SLSA 2013 CALL FOR PAPERS
The 27th Annual Meeting of the Society for Literature, Science, and the Arts (SLSA)
VENUE: The Campus of the University of Notre Dame
DATES: October 3-6, 2013

CONFERENCE THEME: POSTNATURAL?
What does it mean to come “after” nature? In 2012, Arctic ice melted to the lowest level in human history; with ice everywhere in retreat, island nations are disappearing, species vectors are shifting, tropical diseases are moving north, northern natures-cultures are moving into extinction.

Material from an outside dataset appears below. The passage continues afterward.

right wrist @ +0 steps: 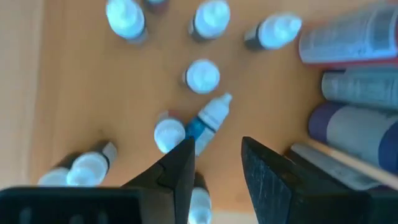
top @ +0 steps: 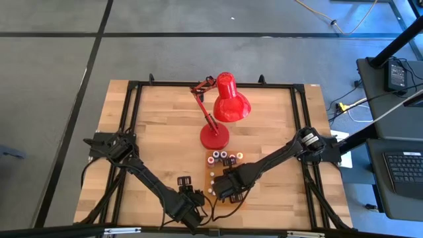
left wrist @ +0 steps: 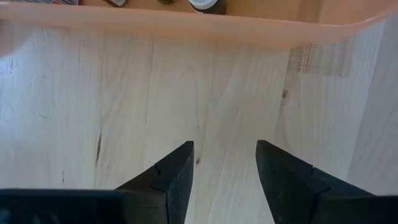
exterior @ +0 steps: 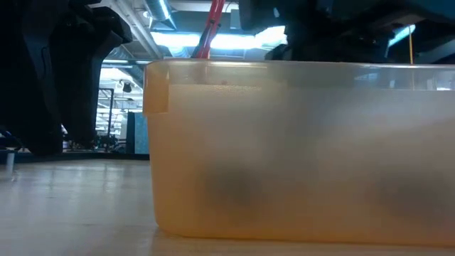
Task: Pick & Place food coloring
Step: Adjust the light blue food coloring bottle in the orange bin
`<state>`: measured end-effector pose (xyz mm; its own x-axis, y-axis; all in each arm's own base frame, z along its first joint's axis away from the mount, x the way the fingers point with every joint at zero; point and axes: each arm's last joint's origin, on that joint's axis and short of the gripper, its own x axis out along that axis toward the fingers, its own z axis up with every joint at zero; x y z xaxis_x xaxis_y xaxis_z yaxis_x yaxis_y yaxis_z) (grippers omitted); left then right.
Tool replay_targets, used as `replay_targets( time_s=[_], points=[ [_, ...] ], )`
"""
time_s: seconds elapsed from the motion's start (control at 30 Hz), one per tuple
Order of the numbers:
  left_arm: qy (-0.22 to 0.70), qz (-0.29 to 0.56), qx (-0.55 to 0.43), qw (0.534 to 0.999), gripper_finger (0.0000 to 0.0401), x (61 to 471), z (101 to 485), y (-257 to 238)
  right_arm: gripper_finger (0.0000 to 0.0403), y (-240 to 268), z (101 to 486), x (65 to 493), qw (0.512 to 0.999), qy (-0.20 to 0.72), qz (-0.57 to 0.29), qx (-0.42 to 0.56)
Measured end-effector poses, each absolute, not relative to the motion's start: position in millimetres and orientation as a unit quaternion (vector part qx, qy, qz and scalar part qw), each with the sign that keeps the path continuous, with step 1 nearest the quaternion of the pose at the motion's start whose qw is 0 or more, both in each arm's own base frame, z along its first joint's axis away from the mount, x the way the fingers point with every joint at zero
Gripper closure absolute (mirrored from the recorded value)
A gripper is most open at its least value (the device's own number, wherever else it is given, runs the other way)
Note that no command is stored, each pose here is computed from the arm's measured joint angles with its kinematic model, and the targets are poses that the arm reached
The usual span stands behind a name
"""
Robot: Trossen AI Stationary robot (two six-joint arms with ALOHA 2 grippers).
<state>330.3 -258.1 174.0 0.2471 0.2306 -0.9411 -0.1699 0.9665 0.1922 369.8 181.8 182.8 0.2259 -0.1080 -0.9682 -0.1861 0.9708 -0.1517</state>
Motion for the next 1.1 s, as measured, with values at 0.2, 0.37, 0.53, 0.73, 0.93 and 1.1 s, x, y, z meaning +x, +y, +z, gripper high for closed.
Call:
replay_targets(
  time_s=[0.2, 0.37, 0.53, 0.73, 0.93, 1.1],
  points=[
    [0.6, 0.127, 0.025, 0.789, 0.0236, 330.2, 174.0, -258.2, 0.027, 183.8, 183.8, 374.3, 0.788, 0.6, 0.038, -0.133],
    [0.6, 0.127, 0.025, 0.79, 0.0234, 329.7, 174.0, -258.9, 0.0269, 181.7, 183.7, 375.2, 0.789, 0.601, 0.028, -0.122],
    [0.6, 0.126, 0.025, 0.79, 0.0233, 329.4, 174.0, -259.3, 0.0269, 177.3, 173.3, 373.6, 0.787, 0.605, 0.025, -0.116],
    [0.6, 0.126, 0.026, 0.79, 0.0232, 329.5, 174.0, -259.3, 0.0269, 175.2, 166.3, 371.3, 0.785, 0.61, 0.018, -0.108],
    [0.6, 0.126, 0.026, 0.79, 0.0232, 329.5, 174.0, -259.3, 0.0269, 177.2, 158.4, 371.3, 0.789, 0.607, 0.048, -0.085],
    [0.6, 0.126, 0.026, 0.79, 0.0231, 329.5, 174.0, -259.3, 0.0269, 173.3, 150.5, 367.6, 0.785, 0.611, 0.038, -0.091]
  ],
)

Acidification of ocean water already threatens Northwest shellfish farms, while historic wildfires, droughts, floods, and shoreline erosion are the norm. Reality overshoots computer models of global warming even as CO2 emissions escalate. Yet none of this has altered our way of living or our way of thinking: as Fredric Jameson noted, we can imagine the collapse of the planet more easily than the fall of capitalism. What fundamental reorientations of theory—of posthumanity and animality, of agency, actants, and aporias, of bodies, objects, assemblages and networks, of computing and cognition, of media and bioart—are needed to articulate the simple fact that our most mundane and ordinary lives are, even in the span of our own lifetimes, unsustainable? If we have never been natural, are we now, at last, ecological?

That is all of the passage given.